_REQUIRED ACTION_. Give back exactly the lines of the data below, starting with the line that has "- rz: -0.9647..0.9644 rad" and going on through the line that has "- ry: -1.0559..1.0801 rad".

_SUPPLIED INFORMATION_.
:::

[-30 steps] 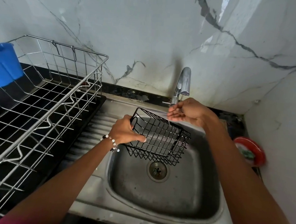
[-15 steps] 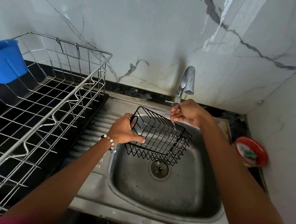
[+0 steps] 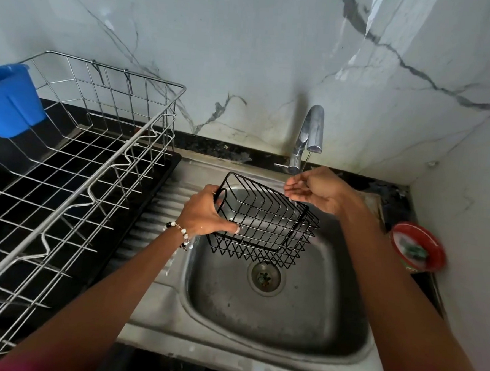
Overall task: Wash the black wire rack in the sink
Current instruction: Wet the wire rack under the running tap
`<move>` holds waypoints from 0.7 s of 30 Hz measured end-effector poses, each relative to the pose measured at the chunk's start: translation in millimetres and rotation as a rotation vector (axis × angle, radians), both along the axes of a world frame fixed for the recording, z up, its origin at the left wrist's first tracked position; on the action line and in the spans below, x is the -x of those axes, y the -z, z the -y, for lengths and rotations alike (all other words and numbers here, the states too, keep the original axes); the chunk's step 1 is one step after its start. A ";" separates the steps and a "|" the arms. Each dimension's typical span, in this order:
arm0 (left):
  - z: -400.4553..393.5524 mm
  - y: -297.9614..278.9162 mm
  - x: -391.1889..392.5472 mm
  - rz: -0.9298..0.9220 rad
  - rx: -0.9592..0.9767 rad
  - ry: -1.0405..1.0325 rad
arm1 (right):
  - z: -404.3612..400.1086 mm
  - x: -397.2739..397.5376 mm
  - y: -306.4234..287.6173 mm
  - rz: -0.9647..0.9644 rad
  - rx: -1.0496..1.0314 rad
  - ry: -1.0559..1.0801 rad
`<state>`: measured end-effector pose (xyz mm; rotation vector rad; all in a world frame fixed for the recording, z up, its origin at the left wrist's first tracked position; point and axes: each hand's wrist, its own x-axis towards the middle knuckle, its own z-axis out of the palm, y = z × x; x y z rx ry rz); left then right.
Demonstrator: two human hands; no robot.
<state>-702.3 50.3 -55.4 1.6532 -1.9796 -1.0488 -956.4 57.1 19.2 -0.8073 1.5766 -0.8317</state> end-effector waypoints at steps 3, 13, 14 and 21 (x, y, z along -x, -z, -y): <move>0.1 0.8 -1.1 -0.024 -0.020 -0.014 | -4.7 3.6 2.0 0.098 0.010 -0.102; -3.1 5.8 -5.9 -0.211 -0.194 -0.095 | -17.9 9.1 44.5 -0.789 0.203 -0.618; -3.3 6.5 -7.0 -0.236 -0.222 -0.099 | -17.6 8.7 45.3 -0.784 0.241 -0.593; -3.5 18.1 -9.8 -0.323 -0.352 -0.082 | -22.0 10.6 38.5 -0.741 0.371 -0.591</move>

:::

_WRITTEN SOLUTION_.
  - rz: -0.9647..0.9644 rad
  - rx: -1.0496..1.0314 rad
  - ry: -1.0559..1.0801 rad

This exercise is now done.